In this recipe, you'll learn how to use select(), filter(), arrange(), and group_by() functions to handle Spark DataFrame on R.
- select()is use to extract columns
- filter()is used to filter the rows of the DataFrame
- arrange() is used to sort rows by columns
- group_by()is used to group the DataFrame by specified columns
You can use format select(df, df$column_name) or pass in the column name as a string select(df, "column_name").
About the Data Set - Titanic Survivor
This is a data set from Kaggle - Titanic - Machine Learning from Disaster.
- Each record is a Titanic passenger and can be identified by the passenger Id.
- Survived = 1 means that the passenger survived the disaster and Survived = 0 means that the passenger perished.
- Age is the age of the passenger by the number of years with decimal.
- Pclass is the ticket class, three ticket classes were provided, 1 is the 1st class, 2 is the 2nd class, and 3 is the 3rd class.
- Sex has two values, male and female.
- SibSp shows the # of siblings / spouses aboard the Titanic
- Parch shows the # of parents / children aboard the Titanic
- Ticket is the ticket number
- Fare is the fare price that the passenger paid
df_sparkr_select <- select(df, df$PassengerId, df$Name, df$Survived)
# You can also pass in column name as strings
df_sparkr_select <- select(df, "PassengerId", "Name", "Survived")
df_sparkr_filter <- filter(df, df$Survived == 0)
df_sparkr_arrange <- arrange(df, df$Pclass)

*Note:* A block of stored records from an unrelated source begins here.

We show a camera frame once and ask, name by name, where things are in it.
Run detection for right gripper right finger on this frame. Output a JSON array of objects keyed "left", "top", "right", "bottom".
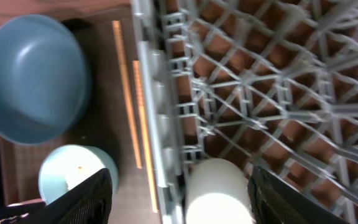
[{"left": 247, "top": 166, "right": 346, "bottom": 224}]

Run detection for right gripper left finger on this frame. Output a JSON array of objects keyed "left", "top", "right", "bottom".
[{"left": 26, "top": 168, "right": 112, "bottom": 224}]

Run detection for light blue bowl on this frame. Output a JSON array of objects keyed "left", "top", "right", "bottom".
[{"left": 38, "top": 144, "right": 119, "bottom": 204}]

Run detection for white cup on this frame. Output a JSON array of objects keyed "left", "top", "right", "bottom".
[{"left": 185, "top": 159, "right": 254, "bottom": 224}]

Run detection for grey dishwasher rack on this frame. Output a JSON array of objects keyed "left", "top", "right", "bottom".
[{"left": 132, "top": 0, "right": 358, "bottom": 223}]

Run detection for dark brown serving tray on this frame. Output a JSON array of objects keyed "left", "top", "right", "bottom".
[{"left": 0, "top": 5, "right": 161, "bottom": 224}]

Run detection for dark blue plate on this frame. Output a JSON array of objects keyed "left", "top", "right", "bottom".
[{"left": 0, "top": 14, "right": 91, "bottom": 144}]

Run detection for right wooden chopstick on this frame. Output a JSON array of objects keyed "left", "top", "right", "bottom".
[{"left": 132, "top": 60, "right": 158, "bottom": 213}]

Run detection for wooden chopstick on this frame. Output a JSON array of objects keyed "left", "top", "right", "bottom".
[
  {"left": 132, "top": 60, "right": 158, "bottom": 213},
  {"left": 112, "top": 21, "right": 143, "bottom": 169}
]

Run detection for left wooden chopstick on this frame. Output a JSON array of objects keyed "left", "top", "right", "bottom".
[{"left": 112, "top": 21, "right": 143, "bottom": 169}]

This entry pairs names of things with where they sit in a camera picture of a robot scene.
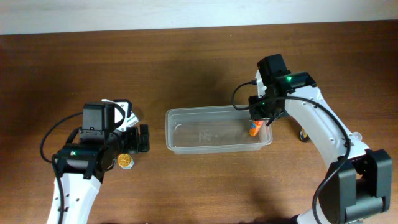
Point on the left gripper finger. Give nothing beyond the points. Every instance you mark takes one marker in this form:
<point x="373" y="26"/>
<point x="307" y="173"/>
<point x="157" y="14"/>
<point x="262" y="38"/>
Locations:
<point x="144" y="133"/>
<point x="144" y="147"/>

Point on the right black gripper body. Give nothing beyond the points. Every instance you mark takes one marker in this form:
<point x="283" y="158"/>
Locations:
<point x="258" y="112"/>

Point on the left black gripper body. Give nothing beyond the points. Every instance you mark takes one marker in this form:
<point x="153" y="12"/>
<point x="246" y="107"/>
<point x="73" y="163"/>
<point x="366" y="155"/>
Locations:
<point x="134" y="140"/>

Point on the orange tube white cap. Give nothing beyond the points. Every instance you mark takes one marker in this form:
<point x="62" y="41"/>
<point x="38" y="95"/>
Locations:
<point x="255" y="127"/>

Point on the dark bottle white cap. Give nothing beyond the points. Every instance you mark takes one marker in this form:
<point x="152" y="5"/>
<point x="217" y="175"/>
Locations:
<point x="304" y="137"/>

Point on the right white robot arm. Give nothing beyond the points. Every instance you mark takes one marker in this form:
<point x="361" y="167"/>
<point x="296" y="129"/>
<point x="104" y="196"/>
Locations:
<point x="358" y="181"/>

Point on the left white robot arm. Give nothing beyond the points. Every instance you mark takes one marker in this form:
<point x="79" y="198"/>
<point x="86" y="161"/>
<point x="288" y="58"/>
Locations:
<point x="79" y="172"/>

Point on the clear plastic container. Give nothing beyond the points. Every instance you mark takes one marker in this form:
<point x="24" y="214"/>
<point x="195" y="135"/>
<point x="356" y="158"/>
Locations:
<point x="214" y="129"/>

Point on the white Panadol box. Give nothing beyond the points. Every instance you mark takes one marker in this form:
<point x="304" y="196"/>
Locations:
<point x="131" y="120"/>

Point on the gold lid balm jar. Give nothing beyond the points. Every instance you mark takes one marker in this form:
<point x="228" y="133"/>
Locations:
<point x="125" y="161"/>

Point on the white spray bottle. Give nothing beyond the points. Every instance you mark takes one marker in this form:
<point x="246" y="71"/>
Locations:
<point x="357" y="135"/>

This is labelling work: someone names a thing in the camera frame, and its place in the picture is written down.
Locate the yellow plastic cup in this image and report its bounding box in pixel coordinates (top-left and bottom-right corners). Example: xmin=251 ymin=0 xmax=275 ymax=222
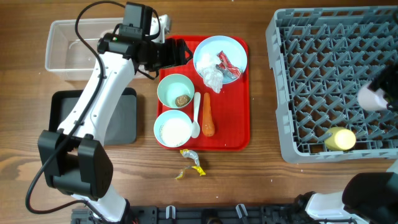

# compute the average for all numeric columns grouped by Pclass
df_sparkr_group_by <- avg(group_by(df_sparkr_select, df_sparkr_select$Pclass))
After using Spark DataFrame functions, use the display()Incorta Notebook Extension function to display data.
Use Select to get a subset of columns.
Use Filter to get only the passengers that perished.
Sort the data by Pclass
Get the average of Age and Fare by Pclass. The passengers in first class are older and paid higher fares.